• _WHAT YOU NEED TO DO_: Transcribe the data exactly, omitting whatever pictures it holds.

• _DATA EXCERPT_:

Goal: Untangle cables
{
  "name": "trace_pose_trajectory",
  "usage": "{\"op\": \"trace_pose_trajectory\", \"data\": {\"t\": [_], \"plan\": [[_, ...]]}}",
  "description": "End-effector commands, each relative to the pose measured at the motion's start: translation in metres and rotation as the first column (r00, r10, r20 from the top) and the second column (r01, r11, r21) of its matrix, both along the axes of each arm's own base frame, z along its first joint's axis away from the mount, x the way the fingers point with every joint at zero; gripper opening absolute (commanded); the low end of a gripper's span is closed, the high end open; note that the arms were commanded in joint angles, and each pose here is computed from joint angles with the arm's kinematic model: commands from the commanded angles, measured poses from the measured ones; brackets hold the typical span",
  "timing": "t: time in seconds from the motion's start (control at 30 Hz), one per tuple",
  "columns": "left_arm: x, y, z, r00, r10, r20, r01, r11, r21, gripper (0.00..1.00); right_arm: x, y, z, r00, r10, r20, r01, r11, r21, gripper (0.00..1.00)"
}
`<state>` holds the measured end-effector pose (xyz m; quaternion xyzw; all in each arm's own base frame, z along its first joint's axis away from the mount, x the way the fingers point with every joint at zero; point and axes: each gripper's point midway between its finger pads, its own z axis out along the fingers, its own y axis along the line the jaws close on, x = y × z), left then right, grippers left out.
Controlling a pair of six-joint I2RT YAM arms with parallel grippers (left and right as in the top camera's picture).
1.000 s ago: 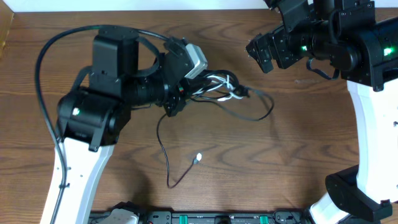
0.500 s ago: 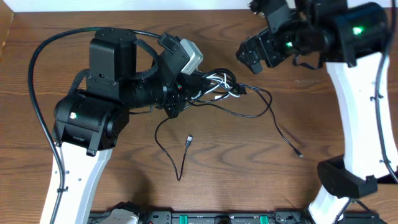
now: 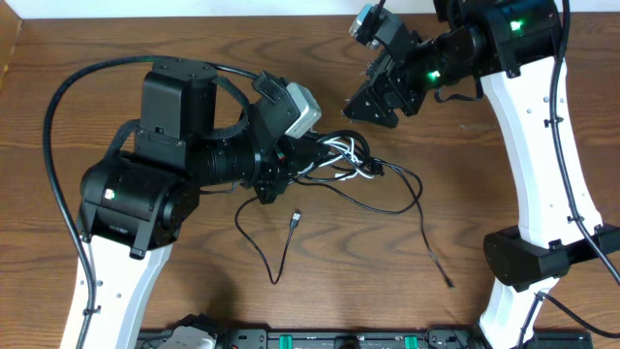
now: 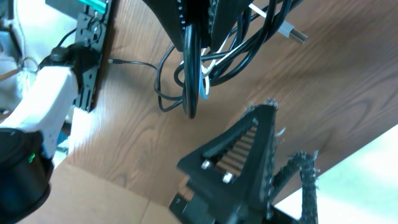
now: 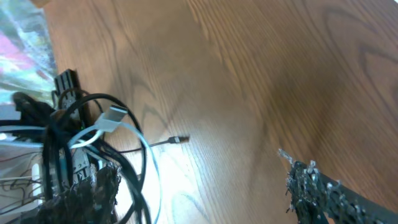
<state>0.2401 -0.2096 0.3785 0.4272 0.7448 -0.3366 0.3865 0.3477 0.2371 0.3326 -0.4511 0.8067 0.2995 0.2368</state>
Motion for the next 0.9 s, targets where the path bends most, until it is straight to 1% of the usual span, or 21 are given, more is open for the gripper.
{"op": "trace_pose_trajectory", "data": {"t": [0.0,0.1,0.23,0.43,0.67,0.73,0.77,0.8,0.87], "plan": [[0.001,0.005,-0.001,0.998,0.003,0.055,-0.005,0.999,0.040,0.08,-0.007,0.004,0.011,0.999,0.052,0.010,-0.052,0.997,0.063,0.83],[0.001,0.007,-0.006,0.998,0.002,0.059,-0.006,0.998,0.066,0.07,-0.015,0.007,0.012,0.996,0.084,-0.002,-0.084,0.993,0.084,0.79],[0.001,0.009,-0.011,0.999,0.000,0.051,-0.004,0.996,0.087,0.08,-0.029,0.007,0.010,0.988,0.158,-0.001,-0.157,0.984,0.083,0.79],[-0.001,0.009,-0.012,0.997,-0.023,0.073,0.015,0.994,0.104,0.08,-0.039,0.020,0.011,0.979,0.204,0.006,-0.204,0.975,0.091,0.69],[0.009,0.006,-0.001,0.987,-0.030,0.157,0.017,0.996,0.086,0.08,-0.062,0.045,0.005,0.952,0.305,0.009,-0.305,0.950,0.073,0.68],[0.009,0.006,0.000,0.986,-0.030,0.162,0.017,0.996,0.085,0.08,-0.064,0.047,0.002,0.952,0.305,0.005,-0.305,0.951,0.050,0.64],[0.009,0.006,-0.001,0.986,-0.030,0.161,0.017,0.996,0.086,0.08,-0.064,0.047,0.001,0.954,0.301,0.002,-0.301,0.953,0.044,0.57],[0.009,0.006,0.000,0.986,-0.031,0.163,0.017,0.996,0.086,0.08,-0.065,0.047,0.001,0.954,0.298,-0.002,-0.298,0.954,0.044,0.55],[0.010,0.005,0.001,0.985,-0.032,0.170,0.017,0.996,0.085,0.08,-0.065,0.047,0.001,0.956,0.292,-0.009,-0.292,0.955,0.045,0.62]]}}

• _EXERCISE SOLUTION_:
Goal: Untangle cables
{
  "name": "trace_pose_trajectory",
  "usage": "{\"op\": \"trace_pose_trajectory\", \"data\": {\"t\": [_], \"plan\": [[_, ...]]}}",
  "description": "End-effector commands, each relative to the pose measured at the motion's start: translation in metres and rotation as the first column (r00, r10, r20 from the top) and the second column (r01, r11, r21) of its matrix, both along the axes of each arm's own base frame, z along its first joint's axis away from the mount, x the way the fingers point with every joint at zero; gripper opening absolute (commanded); the low end of a gripper's span is closed, the high end open; note that the arms were commanded in joint angles, and each pose here is computed from joint angles with the arm's kinematic model: commands from the commanded angles, measured poses from the measured ones; brackets hold the typical span",
  "timing": "t: time in seconds from the motion's start (control at 30 Hz), one per tuple",
  "columns": "left_arm: x, y, z, r00, r10, r20, r01, r11, r21, gripper (0.00..1.00); right_arm: x, y, z, r00, r10, r20, r01, r11, r21, gripper (0.00..1.00)"
}
`<state>` holds the measured end-effector pose (xyz m; quaternion xyzw; all in each arm's own base frame, z along its first joint's axis away from the mount, x the way the fingers point with every joint at zero; point and axes: each gripper's point midway between its finger pads, its own z axis out along the fingers, its own y axis along the line the jaws close on, x = y × z), left then right, grippers left out.
Controlling a pair of six-joint I2RT YAM arms with parallel grippers (left and right as in the top camera's picture).
1.000 s ago: 
0.500 s ago: 
now: 
now: 
now: 
<state>0.2401 -0.2096 0.3785 0.4272 0.7448 -0.3366 0.3865 0.3477 0.2371 0.3326 -0.4511 0.8067 0.2995 0.2368</state>
Motion for the next 0.9 s, targets where the path bends most, until it is straight to 1% of the usual span, or 21 are given, more is open for the gripper.
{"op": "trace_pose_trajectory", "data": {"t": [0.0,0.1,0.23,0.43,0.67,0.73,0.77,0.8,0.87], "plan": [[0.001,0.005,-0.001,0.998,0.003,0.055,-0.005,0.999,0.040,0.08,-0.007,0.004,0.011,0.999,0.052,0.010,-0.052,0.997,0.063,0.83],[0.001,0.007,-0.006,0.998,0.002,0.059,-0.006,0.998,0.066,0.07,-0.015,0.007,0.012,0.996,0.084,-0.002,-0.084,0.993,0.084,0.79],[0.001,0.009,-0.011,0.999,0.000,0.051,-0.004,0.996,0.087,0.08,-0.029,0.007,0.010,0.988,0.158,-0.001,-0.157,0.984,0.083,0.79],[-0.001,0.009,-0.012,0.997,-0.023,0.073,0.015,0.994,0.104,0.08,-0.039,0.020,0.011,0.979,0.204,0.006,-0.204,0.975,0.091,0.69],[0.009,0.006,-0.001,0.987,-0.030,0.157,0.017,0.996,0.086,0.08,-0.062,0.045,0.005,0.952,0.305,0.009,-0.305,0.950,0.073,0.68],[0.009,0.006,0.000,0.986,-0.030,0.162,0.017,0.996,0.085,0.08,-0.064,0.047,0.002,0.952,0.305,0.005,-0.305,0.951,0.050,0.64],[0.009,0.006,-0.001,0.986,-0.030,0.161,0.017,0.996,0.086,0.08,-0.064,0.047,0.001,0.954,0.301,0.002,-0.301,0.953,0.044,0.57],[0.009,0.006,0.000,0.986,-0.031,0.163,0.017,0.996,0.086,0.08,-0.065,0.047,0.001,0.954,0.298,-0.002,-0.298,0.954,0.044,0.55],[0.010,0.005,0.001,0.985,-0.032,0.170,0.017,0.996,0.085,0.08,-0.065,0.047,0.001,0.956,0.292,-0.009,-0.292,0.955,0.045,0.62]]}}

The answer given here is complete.